Developing batch changes

Getting started

Welcome, new batch change developer! This section will give you a rough overview of what Batch Changes is and how it works.

What are batch changes?

Before diving into the technical part of batch changes, make sure to read up on what batch changes are, what they're not and what we want them to be:

  1. Look at the batch changes product page.
  2. Watch the 2min demo video

Next: create your first batch change!

Creating a batch change locally

  1. Since Batch Changes is an enterprise-only feature, make sure to start your local environment with sg start (which defaults to sg start enterprise).
  2. Go through the Quickstart for Batch Changes to create a batch change in your local environment. See "Testing repositories" for a list of repositories in which you can safely publish changesets.
  3. Now combine what you just did with some background information by reading the following:

Code walkthrough

To give you a rough overview where each part of the code lives, let's take a look at which code gets executed when you

  1. run src batch preview -f your-batch-spec.yaml
  2. click on the preview link
  3. click Apply to publish changesets on the code hosts

It starts in src-cli:

  1. src batch preview starts the "preview" command in src-cli
  2. That executes your batch spec, which means it parses it, validates it, resolves the namespace, prepares the docker images, and checks which workspaces are required
  3. Then, for each repository (or workspace in each repository), it runs the steps in the batch spec by downloading a repository archive, creating a workspace in which to execute the steps, and then starting the Docker containers.
  4. If changes were produced in a repository, these changes are turned into a ChangesetSpec (a specification of what a changeset should look like on the code host—title, body, commit, etc.) and uploaded to the Sourcegraph instance
  5. src batch preview's last step is then to create a BatchSpec on the Sourcegraph instance, which is a collection of the ChangesetSpecs that you can then preview or apply

When you then click the "Preview the batch change" link that src-cli printed, you'll land on the preview page in the web frontend:

  1. The BatchChangePreviewPage component then sends a GraphQL request to the backend to query the BatchSpecByID.
  2. Once you hit the Apply button, the component uses the applyBatchChange to apply the batch spec and create a batch change.
  3. You're then redirected to the BatchChangeDetailsPage component that shows you you're newly-created batch change.

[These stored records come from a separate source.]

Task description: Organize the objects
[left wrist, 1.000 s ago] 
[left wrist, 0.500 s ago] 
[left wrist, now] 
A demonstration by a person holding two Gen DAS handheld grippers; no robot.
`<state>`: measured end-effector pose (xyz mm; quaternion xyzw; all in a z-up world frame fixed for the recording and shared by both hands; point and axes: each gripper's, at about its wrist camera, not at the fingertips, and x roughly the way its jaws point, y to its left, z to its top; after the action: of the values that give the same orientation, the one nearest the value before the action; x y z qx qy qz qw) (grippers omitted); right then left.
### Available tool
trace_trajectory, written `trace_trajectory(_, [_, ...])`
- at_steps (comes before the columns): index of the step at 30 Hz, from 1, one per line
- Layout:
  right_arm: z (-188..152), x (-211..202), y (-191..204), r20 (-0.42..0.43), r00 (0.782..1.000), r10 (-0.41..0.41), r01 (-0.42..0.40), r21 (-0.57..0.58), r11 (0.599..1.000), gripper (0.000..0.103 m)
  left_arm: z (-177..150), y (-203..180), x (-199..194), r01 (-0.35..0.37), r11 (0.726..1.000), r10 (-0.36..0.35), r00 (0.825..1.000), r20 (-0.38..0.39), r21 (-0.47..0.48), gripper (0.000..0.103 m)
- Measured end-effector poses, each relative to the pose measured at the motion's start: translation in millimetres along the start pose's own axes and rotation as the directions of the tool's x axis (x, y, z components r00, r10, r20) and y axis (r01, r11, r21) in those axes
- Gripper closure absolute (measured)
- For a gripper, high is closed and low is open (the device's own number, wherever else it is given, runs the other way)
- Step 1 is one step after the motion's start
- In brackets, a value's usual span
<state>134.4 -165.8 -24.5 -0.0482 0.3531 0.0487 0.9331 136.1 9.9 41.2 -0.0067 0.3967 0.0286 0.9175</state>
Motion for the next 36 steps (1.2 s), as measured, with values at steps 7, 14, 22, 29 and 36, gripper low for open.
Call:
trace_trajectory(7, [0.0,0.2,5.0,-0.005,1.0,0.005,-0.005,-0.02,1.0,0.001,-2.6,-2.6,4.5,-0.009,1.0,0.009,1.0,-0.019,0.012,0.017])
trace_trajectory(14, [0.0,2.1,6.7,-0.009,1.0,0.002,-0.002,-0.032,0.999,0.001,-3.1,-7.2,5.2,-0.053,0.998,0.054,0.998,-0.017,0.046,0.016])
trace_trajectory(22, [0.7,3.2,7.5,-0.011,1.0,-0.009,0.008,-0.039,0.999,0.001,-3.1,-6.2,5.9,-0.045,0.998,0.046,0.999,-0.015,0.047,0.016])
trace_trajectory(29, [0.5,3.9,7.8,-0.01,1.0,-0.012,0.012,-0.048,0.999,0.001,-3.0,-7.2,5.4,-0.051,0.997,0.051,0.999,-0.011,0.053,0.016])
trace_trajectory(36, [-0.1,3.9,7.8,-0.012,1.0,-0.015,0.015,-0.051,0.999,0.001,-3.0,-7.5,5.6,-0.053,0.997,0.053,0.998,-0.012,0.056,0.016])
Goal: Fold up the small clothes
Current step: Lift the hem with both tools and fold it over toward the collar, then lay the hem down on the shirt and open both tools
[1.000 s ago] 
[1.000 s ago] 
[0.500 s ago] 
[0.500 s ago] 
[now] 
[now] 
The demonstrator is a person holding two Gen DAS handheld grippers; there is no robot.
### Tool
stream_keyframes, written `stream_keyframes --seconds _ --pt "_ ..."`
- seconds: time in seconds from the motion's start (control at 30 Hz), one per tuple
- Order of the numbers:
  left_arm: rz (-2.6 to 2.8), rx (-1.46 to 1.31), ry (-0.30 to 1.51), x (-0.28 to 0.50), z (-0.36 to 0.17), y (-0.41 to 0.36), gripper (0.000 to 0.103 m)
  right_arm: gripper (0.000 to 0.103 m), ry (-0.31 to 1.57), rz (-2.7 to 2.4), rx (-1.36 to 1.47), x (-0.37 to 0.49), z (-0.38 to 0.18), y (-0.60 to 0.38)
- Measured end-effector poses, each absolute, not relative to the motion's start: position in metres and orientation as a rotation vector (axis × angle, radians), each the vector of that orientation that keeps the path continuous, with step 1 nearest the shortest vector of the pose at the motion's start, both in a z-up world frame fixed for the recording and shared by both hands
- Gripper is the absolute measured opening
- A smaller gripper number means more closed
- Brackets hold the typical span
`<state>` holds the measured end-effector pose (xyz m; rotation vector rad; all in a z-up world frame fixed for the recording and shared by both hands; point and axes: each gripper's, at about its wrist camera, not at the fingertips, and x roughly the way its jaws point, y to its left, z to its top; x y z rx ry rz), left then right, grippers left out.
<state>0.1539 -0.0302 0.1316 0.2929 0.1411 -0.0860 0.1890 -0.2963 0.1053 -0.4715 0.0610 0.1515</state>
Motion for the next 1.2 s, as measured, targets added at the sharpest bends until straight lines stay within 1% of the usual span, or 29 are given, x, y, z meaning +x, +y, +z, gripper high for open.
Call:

In the backend, all Batch Changes related GraphQL queries and mutations start in the Resolver package:

  1. The CreateChangesetSpec and CreateBatchSpec mutations that src-cli called to create the changeset and batch specs are defined here.
  2. When you clicked Apply the ApplyBatchChange resolver was executed to create the batch change.
  3. Most of that doesn't happen in the resolver layer, but in the service layer: here is the (*Service).ApplyBatchChange method that talks to the database to create an entry in the batch_changes table.
  4. The most important thing that happens in (*Service).ApplyBatchChange is that it calls the rewirer to wire the entries in the changesets table to the correct changeset_specs.
  5. Once that is done, the changesets are created or updated to point to the new changeset_specs that you created with src-cli.

After that you can look at your new batch change in the UI while the rest happens asynchronously in the background:

  1. In a background process (which is started in (enterprise/cmd/repo-updater](https://github.com/sourcegraph/sourcegraph/blob/e7f26c0d7bc965892669a5fc9835ec65211943aa/enterprise/cmd/repo-updater/main.go#L58)) a worker is running that monitors the changesets the table.
  2. Once a changeset has been rewired to a new changeset_spec and reset, this worker, called the Reconciler, fetches the changeset from the database and "reconciles" its current state (not published yet) with its desired state ("published on code host X, with this diff, that title and this body")
  3. To do that, the Reconciler looks at the changeset's current and previous ChangesetSpec to determine a plan for what it should do ("publish", "push a commit", "update title", etc.)
  4. Once it has the plan, it hands over to the Executor which executes the plan.
  5. To push a commit to the code host, the Executor sends a request to the gitserver service
  6. To create or update a pull request or merge request on the code host it builds a ChangesetSource which is a wrapper around the GitHub, Bitbucket Server, Bitbucket Data Center and GitLab HTTP clients.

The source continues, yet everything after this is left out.